▶ _WHAT IS NEEDED_
After locating the line that holds "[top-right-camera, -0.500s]", repeat it and each following line exactly until the material ends, skipping pictures.
### SOURCE MATERIAL ###
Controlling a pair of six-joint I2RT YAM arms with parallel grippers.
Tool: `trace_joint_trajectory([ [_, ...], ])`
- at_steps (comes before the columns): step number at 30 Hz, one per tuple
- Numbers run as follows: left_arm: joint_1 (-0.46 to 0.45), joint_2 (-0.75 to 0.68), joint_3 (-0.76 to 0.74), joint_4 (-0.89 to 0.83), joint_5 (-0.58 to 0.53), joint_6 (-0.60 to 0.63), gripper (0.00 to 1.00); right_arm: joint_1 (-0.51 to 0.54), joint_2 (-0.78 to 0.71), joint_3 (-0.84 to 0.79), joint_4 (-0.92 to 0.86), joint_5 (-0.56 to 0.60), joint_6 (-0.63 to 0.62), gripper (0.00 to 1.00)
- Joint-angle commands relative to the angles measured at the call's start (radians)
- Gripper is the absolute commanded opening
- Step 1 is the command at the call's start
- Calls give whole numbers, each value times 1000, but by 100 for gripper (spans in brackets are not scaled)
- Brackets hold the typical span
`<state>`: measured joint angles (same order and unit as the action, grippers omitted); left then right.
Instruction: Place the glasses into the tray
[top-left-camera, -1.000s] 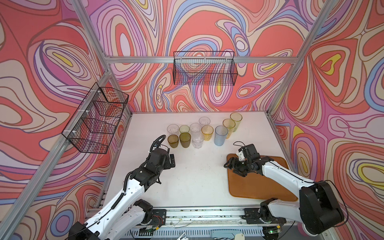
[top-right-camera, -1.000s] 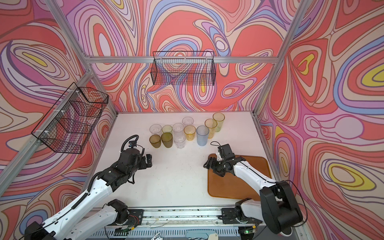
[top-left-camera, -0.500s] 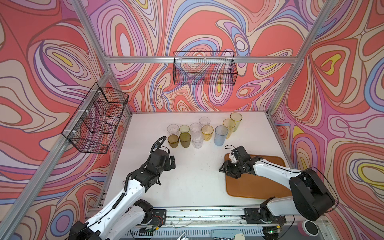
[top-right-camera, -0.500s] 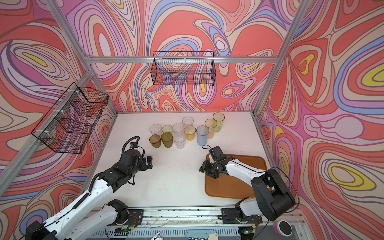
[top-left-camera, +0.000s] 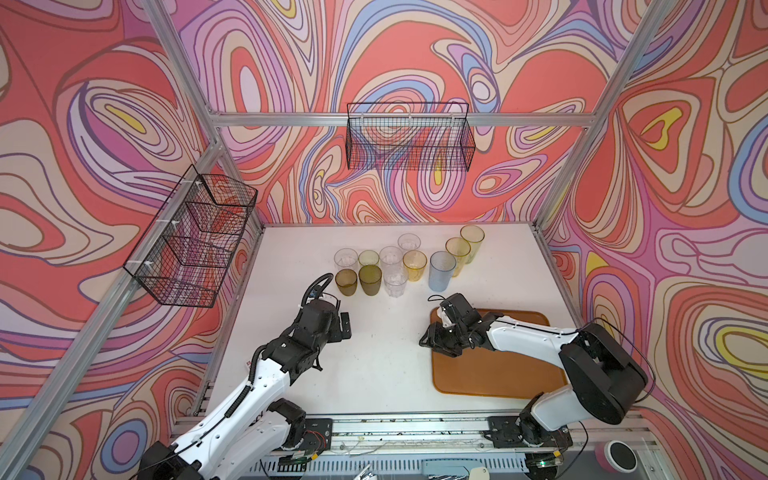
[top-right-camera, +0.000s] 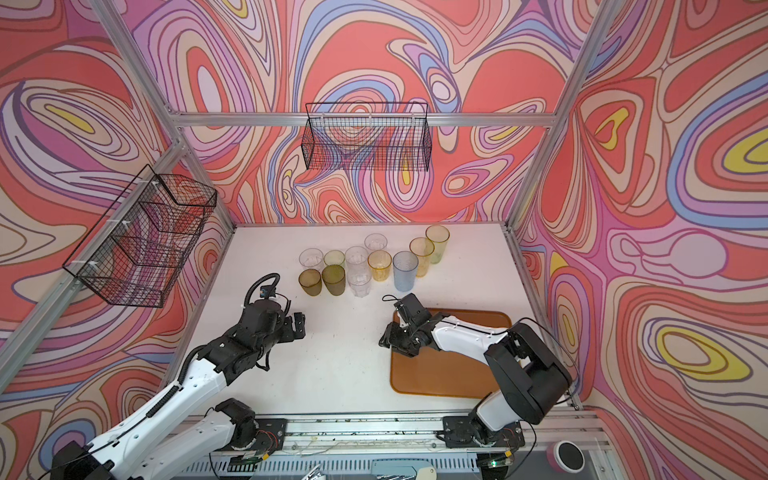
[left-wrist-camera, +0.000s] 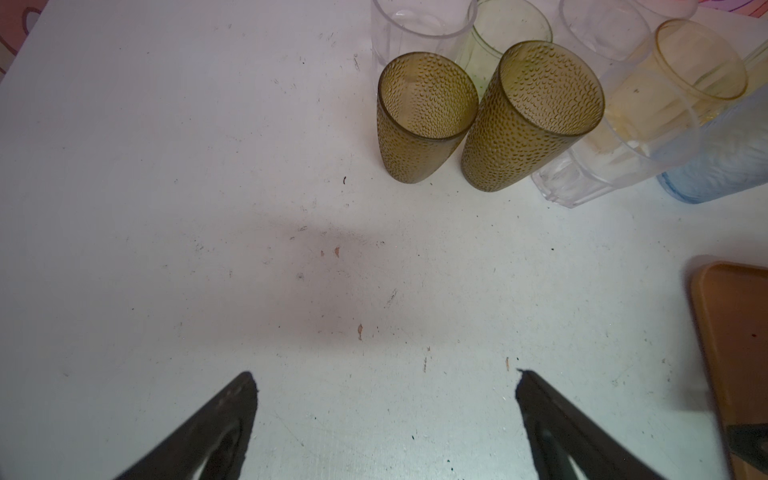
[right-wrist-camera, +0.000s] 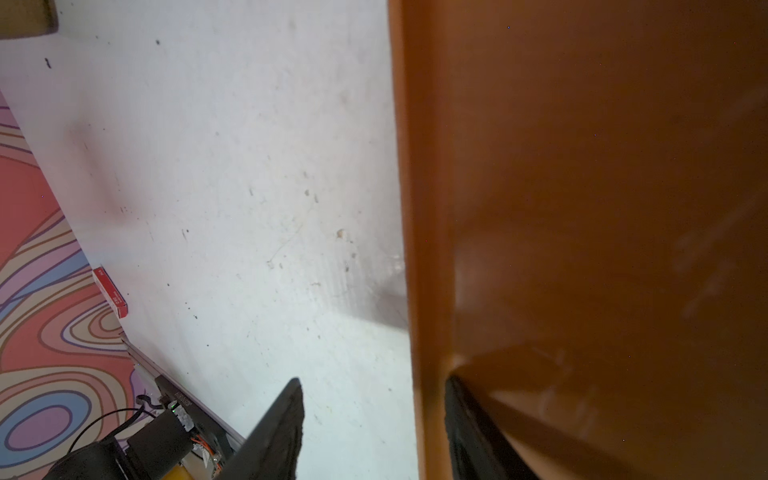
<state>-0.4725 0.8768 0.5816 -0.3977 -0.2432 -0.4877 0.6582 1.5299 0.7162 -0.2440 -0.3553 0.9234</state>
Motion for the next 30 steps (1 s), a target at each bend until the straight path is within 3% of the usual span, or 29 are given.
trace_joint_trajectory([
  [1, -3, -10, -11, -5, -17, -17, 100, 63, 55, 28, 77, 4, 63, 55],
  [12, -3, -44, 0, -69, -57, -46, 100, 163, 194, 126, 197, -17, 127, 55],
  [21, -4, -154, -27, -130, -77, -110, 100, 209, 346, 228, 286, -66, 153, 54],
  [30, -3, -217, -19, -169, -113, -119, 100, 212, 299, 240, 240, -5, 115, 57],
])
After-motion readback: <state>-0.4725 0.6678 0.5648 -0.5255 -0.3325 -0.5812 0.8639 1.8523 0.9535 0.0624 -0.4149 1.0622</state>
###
▶ _EXERCISE ANSWER_
[top-right-camera, -0.500s] 
[top-left-camera, +0.000s] 
[top-right-camera, +0.000s] 
[left-wrist-camera, +0.000s] 
[right-wrist-camera, +0.000s] 
<state>-0.4725 0.8768 0.5816 -0.3977 -0.2432 -0.4877 0.6582 1.5299 0.7162 -0.2440 -0.3553 0.9234</state>
Motion for the next 30 steps (1 s), a target at each bend until the straight path is within 3% of the usual span, or 29 are given.
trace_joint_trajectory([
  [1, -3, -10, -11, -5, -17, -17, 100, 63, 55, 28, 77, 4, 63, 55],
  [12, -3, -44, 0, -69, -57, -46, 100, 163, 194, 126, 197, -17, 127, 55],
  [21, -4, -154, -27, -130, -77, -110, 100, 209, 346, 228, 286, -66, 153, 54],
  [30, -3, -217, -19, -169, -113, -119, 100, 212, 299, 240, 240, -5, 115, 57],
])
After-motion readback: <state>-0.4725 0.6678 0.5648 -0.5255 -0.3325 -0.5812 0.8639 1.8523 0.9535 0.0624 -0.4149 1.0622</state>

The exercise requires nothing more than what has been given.